From top to bottom, retype the data exactly, passing over any picture.

DATASET EXTRACT section start

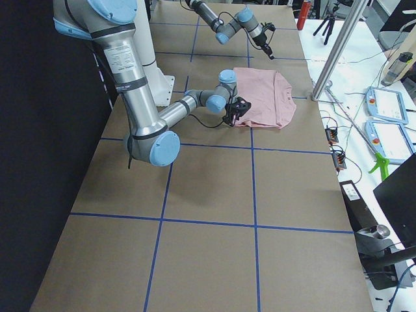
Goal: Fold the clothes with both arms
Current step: 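Grasp the corner with the right gripper and drag the shirt toward the robot, rotating it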
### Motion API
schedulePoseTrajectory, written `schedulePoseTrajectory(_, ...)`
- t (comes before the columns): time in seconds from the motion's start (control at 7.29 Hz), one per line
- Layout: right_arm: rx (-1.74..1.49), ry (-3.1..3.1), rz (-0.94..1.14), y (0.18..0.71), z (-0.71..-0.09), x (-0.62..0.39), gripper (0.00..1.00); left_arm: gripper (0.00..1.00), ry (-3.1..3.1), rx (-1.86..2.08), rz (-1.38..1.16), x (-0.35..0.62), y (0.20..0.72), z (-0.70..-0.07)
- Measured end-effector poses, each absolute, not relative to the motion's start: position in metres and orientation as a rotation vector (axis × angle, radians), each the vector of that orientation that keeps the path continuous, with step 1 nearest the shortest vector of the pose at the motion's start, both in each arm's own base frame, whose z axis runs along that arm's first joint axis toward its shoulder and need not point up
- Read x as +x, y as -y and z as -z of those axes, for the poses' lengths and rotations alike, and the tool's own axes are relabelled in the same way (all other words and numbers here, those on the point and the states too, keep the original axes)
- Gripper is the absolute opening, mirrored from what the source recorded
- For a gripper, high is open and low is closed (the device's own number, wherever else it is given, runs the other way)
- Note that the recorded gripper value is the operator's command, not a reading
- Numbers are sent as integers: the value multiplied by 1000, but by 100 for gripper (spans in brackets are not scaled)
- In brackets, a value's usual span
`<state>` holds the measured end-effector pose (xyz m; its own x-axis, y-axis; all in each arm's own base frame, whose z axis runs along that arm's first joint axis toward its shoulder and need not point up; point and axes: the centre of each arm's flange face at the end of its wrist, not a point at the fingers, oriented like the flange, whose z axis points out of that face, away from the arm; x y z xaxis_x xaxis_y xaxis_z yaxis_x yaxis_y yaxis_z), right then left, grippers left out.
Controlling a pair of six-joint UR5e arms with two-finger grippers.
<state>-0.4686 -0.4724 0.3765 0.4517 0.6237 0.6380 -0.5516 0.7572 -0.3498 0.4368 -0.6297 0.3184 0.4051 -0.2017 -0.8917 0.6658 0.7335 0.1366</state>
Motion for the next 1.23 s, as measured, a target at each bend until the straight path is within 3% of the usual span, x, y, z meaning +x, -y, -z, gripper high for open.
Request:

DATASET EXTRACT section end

## ANSWER TO THIS TASK
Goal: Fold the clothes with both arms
Current step: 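Grasp the corner with the right gripper and drag the shirt toward the robot, rotating it
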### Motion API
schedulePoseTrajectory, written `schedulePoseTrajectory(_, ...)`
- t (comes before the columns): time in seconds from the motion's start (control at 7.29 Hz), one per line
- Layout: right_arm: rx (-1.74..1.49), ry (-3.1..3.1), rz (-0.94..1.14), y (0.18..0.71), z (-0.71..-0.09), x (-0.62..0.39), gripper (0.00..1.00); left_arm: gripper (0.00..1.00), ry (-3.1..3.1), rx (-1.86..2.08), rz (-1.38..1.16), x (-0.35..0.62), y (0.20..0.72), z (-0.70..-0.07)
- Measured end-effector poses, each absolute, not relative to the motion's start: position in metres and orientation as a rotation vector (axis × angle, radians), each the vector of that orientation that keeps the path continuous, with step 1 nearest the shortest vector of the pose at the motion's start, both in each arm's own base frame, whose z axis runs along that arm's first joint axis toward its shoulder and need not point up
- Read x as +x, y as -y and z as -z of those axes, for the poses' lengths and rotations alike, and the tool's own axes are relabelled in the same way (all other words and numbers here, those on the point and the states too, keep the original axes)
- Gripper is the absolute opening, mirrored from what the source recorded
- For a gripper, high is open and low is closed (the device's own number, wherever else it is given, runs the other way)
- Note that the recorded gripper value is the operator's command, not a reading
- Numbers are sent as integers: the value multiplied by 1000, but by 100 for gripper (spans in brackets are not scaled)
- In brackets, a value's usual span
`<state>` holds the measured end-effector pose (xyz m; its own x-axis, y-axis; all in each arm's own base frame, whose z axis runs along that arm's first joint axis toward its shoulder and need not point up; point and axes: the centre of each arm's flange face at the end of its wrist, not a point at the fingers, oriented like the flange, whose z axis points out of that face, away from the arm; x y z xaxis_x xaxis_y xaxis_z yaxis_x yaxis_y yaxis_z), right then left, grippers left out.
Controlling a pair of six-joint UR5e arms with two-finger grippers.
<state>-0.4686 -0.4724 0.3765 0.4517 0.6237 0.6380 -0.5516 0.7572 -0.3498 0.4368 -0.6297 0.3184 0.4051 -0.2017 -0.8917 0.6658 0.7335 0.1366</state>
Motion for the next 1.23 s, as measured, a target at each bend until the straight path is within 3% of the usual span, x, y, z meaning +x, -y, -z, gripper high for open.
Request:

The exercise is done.